Casting Stones

cross coverBack in 2009 I decided I’d try my hand at writing. This is how addictions begin, folks. Some things dare not be tasted.
My first book, like a first love, is a wonderful memory. I dove into it like a wild child into a dark blue lake, without a worry if the water was deep enough, or even if I could swim. There’s something to be said for that kind of naïveté. It’s a thrill ride—a new discovery at every turn; every sentence surprised and delighted me. Commas be damned.
I’ve now written eight books and my writing has become a whole different animal. It’s no longer a kitten, springing from couch to chair, pouncing on every loose speck of fuzz. It’s now a cat who saunters into a room and sits down in a pool of sunshine to groom.
And it’s this constant grooming that takes a little something away from the sparkle of writing. Still addictive, yet now it comes with a hangover, perhaps. The sentence, first written with relish, is then dissected and fussed over until it’s finally cut completely from the page. Those ideas, first thought to be golden, ultimately deemed useless.
But it’s all good. Casting Stones began as a wild fling. After I’d had my way with it, I shoved it out the door like we’d broken up. Not everyone loved the story and I began to second guess my desire to write about emotions and ideas. Who did I think I was, playing with literary fiction? A novelist?
I slipped on something more comfortable. Thrillers and mysteries. Some say anyone can write these, but I disagree. A good story can’t be yesterday’s supper regurgitated. The line cook who griddles a great burger is just as knowing about creating that meal as a skilled French chef who makes a fine Coq au Vin.
I made Coq au Vin once. Took two days. My husband and son picked at it. They’d have rather had a burger.
Having said that, Casting Stones is still my favorite book. I like what it has to say. I like that it offers the reader something to think about. Although the message is simple… don’t judge… it’s also complicated… if you loathe me for being judgmental, which of us is standing in the deeper mud? And, of course, the underlying theme asks who is the real sinner? The character who is so easy to hate—the obvious villain? Are you sure? Could it be you?
It’s for the reader to decide. The book provokes thoughts, but doesn’t hand out answers. I’ve always liked that kind of story. I’m not one who enjoys being spoon fed. So, although it was the first book I wrote, it’s still my favorite.
Have you read it? Would you please? I’d love to know what you think.

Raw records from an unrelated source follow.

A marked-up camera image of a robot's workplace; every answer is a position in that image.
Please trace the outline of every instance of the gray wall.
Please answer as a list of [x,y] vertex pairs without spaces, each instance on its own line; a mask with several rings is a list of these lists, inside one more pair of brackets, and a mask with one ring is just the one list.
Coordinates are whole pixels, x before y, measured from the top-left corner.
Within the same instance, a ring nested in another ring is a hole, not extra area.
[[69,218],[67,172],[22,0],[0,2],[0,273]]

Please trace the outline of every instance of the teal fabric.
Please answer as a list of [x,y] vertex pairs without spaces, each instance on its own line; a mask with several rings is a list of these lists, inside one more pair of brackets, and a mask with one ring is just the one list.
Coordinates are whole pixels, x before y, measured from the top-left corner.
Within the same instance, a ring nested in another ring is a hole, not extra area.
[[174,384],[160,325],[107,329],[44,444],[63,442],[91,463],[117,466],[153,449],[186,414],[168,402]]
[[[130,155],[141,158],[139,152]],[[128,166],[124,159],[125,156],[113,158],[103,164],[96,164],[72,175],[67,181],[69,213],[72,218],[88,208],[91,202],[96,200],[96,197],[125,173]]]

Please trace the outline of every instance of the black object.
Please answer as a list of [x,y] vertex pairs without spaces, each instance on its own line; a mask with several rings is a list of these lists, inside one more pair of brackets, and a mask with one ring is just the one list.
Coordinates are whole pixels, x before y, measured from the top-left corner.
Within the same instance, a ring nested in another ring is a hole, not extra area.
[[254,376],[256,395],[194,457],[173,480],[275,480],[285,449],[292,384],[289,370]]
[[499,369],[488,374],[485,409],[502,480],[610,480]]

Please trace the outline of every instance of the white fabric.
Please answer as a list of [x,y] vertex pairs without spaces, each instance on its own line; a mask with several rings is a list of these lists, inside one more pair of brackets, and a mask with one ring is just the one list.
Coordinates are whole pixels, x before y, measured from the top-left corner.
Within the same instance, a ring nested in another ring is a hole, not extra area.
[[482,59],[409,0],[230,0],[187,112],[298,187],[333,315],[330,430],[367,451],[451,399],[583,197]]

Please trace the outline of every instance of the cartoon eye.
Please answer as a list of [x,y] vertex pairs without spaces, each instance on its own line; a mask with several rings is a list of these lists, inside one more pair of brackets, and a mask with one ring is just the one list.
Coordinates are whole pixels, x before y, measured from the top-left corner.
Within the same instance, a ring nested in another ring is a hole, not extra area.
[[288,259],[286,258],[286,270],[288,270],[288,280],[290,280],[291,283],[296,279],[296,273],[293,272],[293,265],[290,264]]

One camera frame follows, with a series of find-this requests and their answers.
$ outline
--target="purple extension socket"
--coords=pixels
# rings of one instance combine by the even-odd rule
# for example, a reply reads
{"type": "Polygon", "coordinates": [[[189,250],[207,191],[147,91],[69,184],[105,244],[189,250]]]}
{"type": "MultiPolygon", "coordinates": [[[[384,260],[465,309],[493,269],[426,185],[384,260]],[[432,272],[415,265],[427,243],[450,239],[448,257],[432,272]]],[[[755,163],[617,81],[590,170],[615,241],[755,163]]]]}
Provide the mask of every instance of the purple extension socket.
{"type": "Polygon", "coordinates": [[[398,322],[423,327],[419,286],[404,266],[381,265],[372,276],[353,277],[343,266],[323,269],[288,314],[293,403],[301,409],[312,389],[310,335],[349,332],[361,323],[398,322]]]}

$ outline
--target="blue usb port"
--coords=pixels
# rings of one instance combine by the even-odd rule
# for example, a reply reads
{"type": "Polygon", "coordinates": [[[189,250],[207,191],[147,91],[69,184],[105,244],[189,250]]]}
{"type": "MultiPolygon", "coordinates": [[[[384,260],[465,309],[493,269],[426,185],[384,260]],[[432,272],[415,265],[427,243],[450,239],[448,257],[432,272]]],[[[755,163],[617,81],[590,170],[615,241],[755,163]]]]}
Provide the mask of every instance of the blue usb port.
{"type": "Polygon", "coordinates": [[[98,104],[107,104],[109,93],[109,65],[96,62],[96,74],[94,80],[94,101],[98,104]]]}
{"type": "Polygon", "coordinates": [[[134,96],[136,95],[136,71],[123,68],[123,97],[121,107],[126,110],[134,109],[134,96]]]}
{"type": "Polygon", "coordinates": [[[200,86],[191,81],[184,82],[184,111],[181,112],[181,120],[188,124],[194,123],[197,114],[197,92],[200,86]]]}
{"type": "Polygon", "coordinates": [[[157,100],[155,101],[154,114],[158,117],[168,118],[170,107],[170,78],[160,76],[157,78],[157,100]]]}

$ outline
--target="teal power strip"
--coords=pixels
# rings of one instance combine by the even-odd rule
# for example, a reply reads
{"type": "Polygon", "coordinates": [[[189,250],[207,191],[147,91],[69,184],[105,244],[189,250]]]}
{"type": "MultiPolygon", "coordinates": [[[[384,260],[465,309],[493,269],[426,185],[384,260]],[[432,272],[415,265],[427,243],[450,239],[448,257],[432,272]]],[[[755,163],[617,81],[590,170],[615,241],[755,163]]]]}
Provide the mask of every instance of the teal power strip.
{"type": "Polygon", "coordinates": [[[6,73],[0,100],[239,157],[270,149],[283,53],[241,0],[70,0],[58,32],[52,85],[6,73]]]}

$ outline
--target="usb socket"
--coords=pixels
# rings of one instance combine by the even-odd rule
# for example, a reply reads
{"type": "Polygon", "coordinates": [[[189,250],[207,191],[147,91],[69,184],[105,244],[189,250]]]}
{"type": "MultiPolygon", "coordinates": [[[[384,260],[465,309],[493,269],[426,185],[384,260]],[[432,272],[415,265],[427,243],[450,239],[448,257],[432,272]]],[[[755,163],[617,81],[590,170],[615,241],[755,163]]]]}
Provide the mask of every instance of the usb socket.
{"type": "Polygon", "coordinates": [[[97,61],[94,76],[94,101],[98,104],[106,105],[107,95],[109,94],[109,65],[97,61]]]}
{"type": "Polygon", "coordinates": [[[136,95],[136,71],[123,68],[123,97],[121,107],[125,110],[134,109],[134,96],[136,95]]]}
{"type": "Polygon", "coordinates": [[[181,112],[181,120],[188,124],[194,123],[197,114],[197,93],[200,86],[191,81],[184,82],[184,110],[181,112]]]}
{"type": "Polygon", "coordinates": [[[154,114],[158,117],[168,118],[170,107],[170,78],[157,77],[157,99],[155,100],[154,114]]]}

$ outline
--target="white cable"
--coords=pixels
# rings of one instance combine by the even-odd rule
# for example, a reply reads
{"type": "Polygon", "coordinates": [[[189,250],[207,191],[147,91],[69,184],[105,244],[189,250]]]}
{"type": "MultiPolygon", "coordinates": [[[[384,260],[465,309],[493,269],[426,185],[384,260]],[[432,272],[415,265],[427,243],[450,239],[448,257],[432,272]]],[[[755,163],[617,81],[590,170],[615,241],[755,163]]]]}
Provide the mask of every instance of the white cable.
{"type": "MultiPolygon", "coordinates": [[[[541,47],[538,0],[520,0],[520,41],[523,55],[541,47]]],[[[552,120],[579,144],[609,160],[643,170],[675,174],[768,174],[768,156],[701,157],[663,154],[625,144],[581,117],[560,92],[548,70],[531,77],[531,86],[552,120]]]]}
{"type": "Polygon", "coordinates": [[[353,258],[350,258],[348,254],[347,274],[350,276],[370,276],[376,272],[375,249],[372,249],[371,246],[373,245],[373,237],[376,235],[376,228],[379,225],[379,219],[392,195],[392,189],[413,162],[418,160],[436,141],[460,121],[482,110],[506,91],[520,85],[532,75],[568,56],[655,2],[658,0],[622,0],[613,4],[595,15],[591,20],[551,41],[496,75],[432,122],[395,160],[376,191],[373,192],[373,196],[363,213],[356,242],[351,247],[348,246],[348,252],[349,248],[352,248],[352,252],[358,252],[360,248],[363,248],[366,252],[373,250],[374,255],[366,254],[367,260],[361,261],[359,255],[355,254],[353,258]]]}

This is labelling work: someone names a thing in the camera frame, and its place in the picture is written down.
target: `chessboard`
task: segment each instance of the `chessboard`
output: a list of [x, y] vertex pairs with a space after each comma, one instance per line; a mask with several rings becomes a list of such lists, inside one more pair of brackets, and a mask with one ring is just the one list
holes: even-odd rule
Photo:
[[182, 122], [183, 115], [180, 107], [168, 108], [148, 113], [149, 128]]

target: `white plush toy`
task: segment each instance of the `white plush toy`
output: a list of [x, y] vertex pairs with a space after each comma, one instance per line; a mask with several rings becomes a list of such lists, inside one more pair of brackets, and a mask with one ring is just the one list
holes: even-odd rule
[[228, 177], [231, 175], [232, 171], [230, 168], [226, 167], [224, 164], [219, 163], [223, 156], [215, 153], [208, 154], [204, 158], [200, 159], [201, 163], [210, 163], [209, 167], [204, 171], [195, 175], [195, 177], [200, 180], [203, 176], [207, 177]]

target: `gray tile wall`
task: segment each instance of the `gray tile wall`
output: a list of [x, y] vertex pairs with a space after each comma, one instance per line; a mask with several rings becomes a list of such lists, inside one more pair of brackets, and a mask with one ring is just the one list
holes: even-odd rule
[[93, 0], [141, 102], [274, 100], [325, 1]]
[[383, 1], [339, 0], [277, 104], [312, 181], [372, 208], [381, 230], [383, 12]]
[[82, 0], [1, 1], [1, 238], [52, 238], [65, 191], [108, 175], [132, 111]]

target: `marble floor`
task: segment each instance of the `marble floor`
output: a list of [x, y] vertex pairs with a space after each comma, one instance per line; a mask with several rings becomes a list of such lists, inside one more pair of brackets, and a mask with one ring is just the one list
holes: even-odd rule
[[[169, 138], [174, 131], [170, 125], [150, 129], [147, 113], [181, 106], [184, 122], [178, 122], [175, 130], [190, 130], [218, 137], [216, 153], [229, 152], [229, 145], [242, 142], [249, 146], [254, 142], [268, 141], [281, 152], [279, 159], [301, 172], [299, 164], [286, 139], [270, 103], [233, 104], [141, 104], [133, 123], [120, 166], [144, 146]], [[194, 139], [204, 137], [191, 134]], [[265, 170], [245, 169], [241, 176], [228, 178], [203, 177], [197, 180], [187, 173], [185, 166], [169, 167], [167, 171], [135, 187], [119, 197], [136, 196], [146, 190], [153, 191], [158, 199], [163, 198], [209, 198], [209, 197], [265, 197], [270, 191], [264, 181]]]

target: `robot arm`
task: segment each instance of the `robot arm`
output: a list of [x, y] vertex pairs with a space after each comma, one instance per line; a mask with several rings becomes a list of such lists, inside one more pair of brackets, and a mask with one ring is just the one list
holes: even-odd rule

8 thoughts on “Casting Stones

  1. Enjoyed reading this. I used to think I was a fairly decent writer…that is, until I joined a writing group. I love each of them and their many gifts and suggestions, BUT now that I know more, writing is harder and not as much fun. Challenging, yes, but not quite as exhilarating when I have to stop and remember “show, don’t tell” or “watch the overuse of passive voice.” Still, I love it and write a little every day even if it’s just a little something in my journal.

    • ginabarlean@gmail.com says:

      Stick with it. You’re writing is finding its own skin. I think there will always be ups and downs, just like in life.

  2. Becky Breed says:

    What a wild, wonderful post this is, Gina! I loved how you played around with fabulous description – “The line cook who griddles…” and editing over and over again “comes with a hangover.” Just splendid! I read Casting Stones and enjoyed every word. Thank you.

  3. Casting Stones did make me think. It was one of those books that stayed with me for weeks/months after I finished. So I’m glad you took the chance and swam into the deeper waters of writing.

  4. You know I’ve read it! Hard to believe you’ve written seven other books since. So impressive. And I agree–thrillers and mysteries are no easier to write than any other genre. All books require long hours and hard work, no matter which library shelf they fall on.

    • ginabarlean@gmail.com says:

      All stories have to have certain elements. Casting Stones took more of an emotional commitment. I’d still love to see that story finding more readers. I think it holds the test of time.